# Does Anyone Like The New Sekondas?



## RuskyWatchLover (Nov 12, 2006)

Now I know these aren't Russian anymore... but what do you think of the new "Classique" range? Has anyone bought one yet?


----------



## Julian Latham (Jul 25, 2005)

Dial layout is remarkably similar to an anonymous - almost certainly Chinese - automatic offered by Somerfield and Aldi stores in the recent past. Be interesting to see a movement shot.

Julian L


----------



## RuskyWatchLover (Nov 12, 2006)

Julian Latham said:


> Dial layout is remarkably similar to an anonymous - almost certainly Chinese - automatic offered by Somerfield and Aldi stores in the recent past. Be interesting to see a movement shot.
> 
> Julian L


These are hideously expensive compared to those though. You could buy two new Vostoks for the same price!

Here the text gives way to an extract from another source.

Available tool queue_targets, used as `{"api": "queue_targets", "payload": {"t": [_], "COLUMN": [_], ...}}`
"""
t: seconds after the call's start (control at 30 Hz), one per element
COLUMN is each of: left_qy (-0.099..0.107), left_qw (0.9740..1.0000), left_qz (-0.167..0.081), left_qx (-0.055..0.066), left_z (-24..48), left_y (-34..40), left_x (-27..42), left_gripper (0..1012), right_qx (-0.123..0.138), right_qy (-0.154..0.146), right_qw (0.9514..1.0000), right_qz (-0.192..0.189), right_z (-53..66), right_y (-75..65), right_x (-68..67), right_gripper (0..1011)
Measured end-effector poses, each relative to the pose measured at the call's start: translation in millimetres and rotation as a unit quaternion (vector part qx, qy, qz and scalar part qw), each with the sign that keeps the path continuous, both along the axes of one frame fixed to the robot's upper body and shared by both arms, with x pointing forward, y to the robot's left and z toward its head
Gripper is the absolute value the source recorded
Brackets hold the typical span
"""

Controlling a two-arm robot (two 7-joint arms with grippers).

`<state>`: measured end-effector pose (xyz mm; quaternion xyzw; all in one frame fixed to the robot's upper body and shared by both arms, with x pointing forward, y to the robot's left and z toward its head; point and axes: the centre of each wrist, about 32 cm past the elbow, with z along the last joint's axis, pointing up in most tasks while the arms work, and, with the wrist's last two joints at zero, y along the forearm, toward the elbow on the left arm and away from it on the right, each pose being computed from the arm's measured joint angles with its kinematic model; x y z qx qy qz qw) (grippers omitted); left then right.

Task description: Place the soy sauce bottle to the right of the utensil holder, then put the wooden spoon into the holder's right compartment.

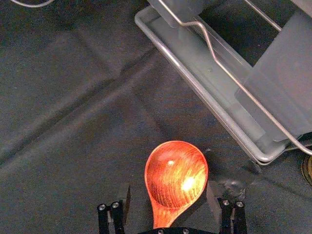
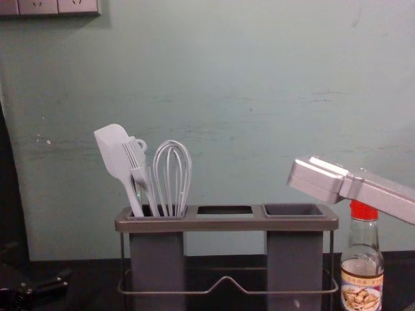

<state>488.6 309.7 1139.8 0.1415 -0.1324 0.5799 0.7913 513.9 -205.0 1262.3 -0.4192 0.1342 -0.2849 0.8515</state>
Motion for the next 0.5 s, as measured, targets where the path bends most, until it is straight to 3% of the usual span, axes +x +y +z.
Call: {"api": "queue_targets", "payload": {"t": [0.5], "left_qy": [0.0], "left_qw": [1.0], "left_qz": [0.0], "left_qx": [0.0], "left_z": [0.0], "left_y": [0.0], "left_x": [0.0], "left_gripper": [1012], "right_qx": [-0.008], "right_qy": [-0.003], "right_qw": [0.9999], "right_qz": [-0.008], "right_z": [-3.9], "right_y": [2.9], "right_x": [8.9], "right_gripper": [1004]}}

I have no idea what is inside one as I haven't been for a good look at one yet. I like the case shape of the third one though. It looks like Sekonda are trying for that classic Russian shape again.


----------



## blackandgolduk (Apr 25, 2005)

I've seen a simple automatic offered on the hight street and in Argos - similar to a Seiko 5 which I think looks nice.


----------



## mach 0.0013137 (Jan 10, 2005)

RuskyWatchLover said:


>


Notice any similarity?


----------



## jasonm (Nov 22, 2003)

mach 0.0013137 said:


> RuskyWatchLover said:
> 
> 
> >
> ...


Yes...They both look 'orrid


----------



## mach 0.0013137 (Jan 10, 2005)

jasonm said:


> They both look 'orrid












Oh no it doesn`t
















The Sekonda on the other hand


----------



## Russ Cook (Feb 12, 2006)

No,i am not a great lover of them,when i think of some of the great looking, understated watches they made in the past and there decision to move away from the use of Russian movements and ignore there history.Was, in my eyes a shame.

But then again what do i know.

Plus i am biased  .

Regards,

Russ.


----------